Figure 5 Schematic representation of the VPS13D protein (RefSeq NM_015378). The novel p.Asp1097ThrfsTer6 mutation is marked red. The others are mutations that have since been found in other studies: p.Ser405Arg, p.Thr1118Met, p.Arg3141*, and p.Thr2945Ala (Koh et al[13], 2020); p.Gly1190Asp, p.Ala4210Val, p.Met1307Leu, p.Gly4149Ser, p.Asn4107Ile, p.Gln1106Ter, p.Tyr1803Ter, p.Gln662Ter, p.Gln2572Ter, p.Val2987Glyfs*14, and p.Leu2277Ter (Seong et al[7], 2018); p.Val2445Glufs*16, p.Leu2900Ser, p.Asn3521Ser, p.Glu3573Aspfs*3, p.Arg4228Gln, p.Arg3253Gln, p.Leu2900Ser, p.Thr865Ala, p.Arg674Gly, and p.Gly1200Asp (Gauthier et al[12], 2018); p.Arg260Trp (McCarthy et al[14], 2014); p.Arg674Gly (Shamseldin HE et al[16], 2017); and p.Leu2587Pro (Lee JS et al[15], 2020).
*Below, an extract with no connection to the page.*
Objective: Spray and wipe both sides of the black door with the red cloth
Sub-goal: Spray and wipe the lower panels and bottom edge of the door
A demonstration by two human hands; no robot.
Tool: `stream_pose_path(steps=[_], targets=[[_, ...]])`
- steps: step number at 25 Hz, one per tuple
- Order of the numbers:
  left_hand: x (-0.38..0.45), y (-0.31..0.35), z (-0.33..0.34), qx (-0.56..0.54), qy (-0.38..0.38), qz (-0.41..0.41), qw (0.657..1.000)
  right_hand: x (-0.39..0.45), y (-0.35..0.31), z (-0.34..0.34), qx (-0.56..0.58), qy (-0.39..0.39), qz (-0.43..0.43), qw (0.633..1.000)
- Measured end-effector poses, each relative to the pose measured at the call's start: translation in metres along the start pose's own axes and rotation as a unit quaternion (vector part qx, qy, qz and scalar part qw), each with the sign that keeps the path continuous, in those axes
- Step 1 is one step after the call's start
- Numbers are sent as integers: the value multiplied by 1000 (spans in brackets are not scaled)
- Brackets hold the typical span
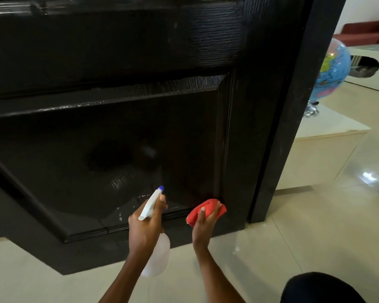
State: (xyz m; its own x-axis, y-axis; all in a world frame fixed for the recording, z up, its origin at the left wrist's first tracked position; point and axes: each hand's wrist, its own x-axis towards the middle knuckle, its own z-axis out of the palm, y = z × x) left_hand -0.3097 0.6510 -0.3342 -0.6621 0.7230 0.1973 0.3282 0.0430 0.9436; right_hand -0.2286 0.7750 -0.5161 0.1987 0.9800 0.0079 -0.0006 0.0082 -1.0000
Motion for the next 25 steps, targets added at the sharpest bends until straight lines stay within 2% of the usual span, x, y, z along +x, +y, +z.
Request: stream_pose_path(steps=[2, 4, 9, 14, 18, 21, 25], targets=[[-2, -2, -7, 10, 6, 6, 1000, -5, -9, 10, 53, 14, 39, 998], [-3, -3, -12, 10, 12, 5, 1000, -12, -31, 19, 86, 27, 31, 995], [6, 7, -14, -19, 19, 21, 999, 20, -127, 22, 27, 65, -196, 978], [23, 49, 6, -61, -2, 50, 997, 38, -206, 11, 17, 35, -321, 946], [37, 73, 10, -81, -13, 67, 994, 61, -269, 2, -27, 55, -413, 909], [38, 72, 10, -86, -13, 65, 994, 64, -225, -7, -101, 30, -390, 915], [32, 56, 8, -84, -15, 51, 995, 34, -102, -21, -132, -27, -270, 953]])
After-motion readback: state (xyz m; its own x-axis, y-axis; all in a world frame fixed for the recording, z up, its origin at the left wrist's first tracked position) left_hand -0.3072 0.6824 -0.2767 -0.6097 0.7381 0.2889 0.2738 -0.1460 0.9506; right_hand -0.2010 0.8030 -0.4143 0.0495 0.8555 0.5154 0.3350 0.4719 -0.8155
N1: VPS13 1st N-terminal domain (aa 2-115); N2: VPS13 2nd N-terminal domain (aa 137-356); U: Ubiquitin-associated (UBA)-like domain (aa 2627-2679); SHR: VPS13 SHORT ROOT transcription factor-binding domain (aa 3276-3558); C: VPS13 C-terminal domain (aa 3983-4129).